WHAT YOU SHOULD DO
Only the lines from the top of the data through the line with "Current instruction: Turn" should be repeated, each exactly as written.

TASK DATA
§ §

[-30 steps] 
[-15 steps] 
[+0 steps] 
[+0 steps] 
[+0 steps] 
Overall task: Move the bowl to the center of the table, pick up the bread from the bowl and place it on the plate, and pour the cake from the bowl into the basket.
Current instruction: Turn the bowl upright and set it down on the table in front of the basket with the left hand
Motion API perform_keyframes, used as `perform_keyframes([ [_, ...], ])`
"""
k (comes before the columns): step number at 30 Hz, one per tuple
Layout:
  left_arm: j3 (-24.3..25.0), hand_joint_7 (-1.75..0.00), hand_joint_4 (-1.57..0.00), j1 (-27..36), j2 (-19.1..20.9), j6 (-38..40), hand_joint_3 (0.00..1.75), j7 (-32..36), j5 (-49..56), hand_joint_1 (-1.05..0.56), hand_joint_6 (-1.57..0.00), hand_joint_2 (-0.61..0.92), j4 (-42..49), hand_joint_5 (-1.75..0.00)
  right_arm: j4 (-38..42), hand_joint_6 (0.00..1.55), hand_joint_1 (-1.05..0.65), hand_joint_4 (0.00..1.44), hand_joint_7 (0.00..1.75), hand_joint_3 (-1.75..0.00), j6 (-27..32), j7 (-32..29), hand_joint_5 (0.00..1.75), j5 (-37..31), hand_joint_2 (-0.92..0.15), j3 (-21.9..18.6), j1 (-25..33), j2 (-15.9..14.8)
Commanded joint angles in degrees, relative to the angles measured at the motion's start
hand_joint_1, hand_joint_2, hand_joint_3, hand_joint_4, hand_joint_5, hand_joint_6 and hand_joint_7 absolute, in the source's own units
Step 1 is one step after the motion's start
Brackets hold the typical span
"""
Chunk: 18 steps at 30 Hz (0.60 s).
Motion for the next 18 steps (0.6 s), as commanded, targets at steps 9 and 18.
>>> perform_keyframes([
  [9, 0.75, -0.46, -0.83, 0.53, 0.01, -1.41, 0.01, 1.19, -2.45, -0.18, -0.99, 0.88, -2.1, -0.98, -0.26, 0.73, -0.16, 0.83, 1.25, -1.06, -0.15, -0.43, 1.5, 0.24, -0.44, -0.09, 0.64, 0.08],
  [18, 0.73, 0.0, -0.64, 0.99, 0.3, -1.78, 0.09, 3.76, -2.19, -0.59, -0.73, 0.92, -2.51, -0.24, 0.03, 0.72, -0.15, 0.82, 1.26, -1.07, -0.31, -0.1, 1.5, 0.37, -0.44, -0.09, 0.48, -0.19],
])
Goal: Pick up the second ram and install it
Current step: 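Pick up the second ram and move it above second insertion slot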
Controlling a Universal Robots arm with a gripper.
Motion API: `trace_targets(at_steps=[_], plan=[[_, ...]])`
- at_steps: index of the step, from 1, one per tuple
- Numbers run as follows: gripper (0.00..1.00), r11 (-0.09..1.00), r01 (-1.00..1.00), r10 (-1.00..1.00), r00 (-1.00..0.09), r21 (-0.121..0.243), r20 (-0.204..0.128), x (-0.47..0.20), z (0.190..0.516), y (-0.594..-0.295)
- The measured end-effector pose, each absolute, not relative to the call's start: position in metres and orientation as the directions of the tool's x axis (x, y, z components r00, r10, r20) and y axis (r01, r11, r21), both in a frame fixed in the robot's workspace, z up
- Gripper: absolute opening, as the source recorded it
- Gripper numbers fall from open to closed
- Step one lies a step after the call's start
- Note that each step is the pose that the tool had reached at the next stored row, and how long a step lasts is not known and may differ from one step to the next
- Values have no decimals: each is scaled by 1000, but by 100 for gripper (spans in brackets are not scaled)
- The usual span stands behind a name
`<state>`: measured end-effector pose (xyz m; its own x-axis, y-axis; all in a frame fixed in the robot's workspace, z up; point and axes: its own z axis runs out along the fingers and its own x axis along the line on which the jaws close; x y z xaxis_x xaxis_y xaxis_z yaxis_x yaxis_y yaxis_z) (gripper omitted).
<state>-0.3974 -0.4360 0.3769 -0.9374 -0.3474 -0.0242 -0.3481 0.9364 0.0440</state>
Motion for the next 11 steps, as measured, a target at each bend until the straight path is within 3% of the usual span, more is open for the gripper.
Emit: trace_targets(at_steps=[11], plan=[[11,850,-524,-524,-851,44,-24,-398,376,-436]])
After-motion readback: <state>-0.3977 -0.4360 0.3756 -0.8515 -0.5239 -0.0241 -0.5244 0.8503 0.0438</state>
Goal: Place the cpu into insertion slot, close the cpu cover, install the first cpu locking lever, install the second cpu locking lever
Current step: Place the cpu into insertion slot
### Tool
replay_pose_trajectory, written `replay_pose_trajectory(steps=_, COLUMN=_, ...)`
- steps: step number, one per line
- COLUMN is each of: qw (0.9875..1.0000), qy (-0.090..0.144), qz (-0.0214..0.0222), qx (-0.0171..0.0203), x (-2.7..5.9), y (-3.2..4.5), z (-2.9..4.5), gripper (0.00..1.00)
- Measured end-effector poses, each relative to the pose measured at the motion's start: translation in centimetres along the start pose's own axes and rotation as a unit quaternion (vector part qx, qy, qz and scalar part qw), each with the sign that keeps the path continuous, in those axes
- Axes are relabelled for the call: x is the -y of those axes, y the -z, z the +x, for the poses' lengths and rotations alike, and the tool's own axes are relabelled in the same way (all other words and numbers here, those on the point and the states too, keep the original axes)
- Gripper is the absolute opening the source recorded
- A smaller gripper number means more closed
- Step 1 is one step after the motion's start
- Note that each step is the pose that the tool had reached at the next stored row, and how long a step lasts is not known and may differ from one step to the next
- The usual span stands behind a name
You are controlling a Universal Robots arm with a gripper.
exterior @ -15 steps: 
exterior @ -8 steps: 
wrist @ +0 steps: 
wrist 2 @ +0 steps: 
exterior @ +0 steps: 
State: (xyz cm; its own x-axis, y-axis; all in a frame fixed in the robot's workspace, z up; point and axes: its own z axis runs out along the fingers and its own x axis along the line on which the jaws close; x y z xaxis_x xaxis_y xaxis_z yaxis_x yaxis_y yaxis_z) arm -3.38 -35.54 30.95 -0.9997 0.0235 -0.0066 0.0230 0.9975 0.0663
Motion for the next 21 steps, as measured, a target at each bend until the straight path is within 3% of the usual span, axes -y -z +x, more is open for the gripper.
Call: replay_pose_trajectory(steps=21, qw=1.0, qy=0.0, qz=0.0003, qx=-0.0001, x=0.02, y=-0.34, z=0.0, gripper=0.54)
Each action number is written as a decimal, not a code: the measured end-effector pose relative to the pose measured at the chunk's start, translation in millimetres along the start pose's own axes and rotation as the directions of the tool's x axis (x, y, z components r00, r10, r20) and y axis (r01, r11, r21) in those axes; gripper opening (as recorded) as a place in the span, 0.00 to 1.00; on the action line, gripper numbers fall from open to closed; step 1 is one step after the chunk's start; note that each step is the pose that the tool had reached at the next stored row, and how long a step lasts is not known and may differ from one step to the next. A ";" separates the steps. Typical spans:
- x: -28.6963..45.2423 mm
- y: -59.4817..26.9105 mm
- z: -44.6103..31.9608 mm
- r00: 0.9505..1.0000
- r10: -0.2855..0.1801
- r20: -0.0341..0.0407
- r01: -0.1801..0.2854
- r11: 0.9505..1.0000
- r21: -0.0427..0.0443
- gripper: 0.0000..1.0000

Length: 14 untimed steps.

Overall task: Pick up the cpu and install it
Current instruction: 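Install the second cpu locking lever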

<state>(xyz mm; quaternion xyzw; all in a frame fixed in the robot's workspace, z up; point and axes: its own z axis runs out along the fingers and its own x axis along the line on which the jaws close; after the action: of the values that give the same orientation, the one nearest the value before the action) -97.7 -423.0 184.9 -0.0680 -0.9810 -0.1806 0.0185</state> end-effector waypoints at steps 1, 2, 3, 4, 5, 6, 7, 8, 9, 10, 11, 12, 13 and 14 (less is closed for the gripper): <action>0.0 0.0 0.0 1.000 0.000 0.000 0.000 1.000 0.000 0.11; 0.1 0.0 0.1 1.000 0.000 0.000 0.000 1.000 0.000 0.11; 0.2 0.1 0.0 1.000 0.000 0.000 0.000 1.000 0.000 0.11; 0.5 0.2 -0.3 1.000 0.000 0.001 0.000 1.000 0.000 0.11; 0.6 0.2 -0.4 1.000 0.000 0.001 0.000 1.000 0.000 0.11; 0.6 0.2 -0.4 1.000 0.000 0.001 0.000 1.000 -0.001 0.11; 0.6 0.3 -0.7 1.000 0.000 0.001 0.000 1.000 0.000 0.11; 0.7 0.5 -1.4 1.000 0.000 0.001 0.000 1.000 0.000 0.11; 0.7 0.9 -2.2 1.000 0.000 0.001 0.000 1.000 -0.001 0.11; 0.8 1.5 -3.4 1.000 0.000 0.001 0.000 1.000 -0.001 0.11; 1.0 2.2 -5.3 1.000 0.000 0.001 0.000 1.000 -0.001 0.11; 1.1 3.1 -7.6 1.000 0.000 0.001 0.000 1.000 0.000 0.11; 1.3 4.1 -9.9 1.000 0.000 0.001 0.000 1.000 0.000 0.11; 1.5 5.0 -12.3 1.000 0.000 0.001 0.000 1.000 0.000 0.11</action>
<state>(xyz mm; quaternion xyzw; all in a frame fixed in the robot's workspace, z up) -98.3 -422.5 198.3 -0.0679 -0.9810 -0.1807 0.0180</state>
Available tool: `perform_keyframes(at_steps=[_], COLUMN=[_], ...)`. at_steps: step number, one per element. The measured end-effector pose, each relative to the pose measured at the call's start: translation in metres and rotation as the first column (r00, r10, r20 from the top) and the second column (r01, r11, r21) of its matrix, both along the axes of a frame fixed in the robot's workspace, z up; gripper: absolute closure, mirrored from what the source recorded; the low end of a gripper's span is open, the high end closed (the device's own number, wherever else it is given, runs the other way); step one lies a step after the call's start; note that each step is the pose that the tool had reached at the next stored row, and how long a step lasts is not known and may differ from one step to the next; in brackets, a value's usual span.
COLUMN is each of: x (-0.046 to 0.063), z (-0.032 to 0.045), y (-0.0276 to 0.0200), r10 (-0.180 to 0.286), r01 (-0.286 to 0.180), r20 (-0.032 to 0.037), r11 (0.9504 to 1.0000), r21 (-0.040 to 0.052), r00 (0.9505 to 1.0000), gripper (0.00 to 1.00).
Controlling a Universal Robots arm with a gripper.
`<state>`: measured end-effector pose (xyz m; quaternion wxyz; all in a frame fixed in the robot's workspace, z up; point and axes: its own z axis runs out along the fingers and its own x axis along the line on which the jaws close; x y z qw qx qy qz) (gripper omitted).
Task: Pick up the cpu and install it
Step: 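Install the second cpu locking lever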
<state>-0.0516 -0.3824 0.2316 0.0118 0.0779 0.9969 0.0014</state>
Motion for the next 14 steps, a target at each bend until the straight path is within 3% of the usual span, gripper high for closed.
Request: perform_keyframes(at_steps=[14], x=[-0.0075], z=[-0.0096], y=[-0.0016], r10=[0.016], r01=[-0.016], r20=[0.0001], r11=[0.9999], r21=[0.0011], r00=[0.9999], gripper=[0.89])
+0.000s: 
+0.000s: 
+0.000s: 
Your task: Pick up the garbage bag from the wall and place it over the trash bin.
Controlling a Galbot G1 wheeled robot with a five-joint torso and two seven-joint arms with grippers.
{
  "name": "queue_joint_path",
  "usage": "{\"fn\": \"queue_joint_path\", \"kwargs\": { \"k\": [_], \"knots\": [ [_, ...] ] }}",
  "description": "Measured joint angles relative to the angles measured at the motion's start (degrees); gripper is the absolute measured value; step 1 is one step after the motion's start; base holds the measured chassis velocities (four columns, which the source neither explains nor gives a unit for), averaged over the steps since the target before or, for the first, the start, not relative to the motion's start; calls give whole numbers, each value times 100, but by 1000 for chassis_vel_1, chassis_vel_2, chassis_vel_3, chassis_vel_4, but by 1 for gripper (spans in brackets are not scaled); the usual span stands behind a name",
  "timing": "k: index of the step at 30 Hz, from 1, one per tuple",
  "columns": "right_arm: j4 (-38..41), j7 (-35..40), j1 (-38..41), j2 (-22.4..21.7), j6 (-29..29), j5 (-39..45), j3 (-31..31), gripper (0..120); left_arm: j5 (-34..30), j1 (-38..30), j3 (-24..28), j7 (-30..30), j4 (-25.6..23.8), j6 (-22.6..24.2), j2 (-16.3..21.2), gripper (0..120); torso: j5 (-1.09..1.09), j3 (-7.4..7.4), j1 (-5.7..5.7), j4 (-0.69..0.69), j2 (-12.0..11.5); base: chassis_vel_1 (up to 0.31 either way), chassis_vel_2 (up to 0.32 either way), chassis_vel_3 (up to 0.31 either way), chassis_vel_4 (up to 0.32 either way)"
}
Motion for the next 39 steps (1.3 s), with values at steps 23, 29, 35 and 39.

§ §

EXPECTED ANSWER
[-30 steps] 
[-15 steps] 
[+0 steps] 
[+0 steps] 
[+0 steps] 
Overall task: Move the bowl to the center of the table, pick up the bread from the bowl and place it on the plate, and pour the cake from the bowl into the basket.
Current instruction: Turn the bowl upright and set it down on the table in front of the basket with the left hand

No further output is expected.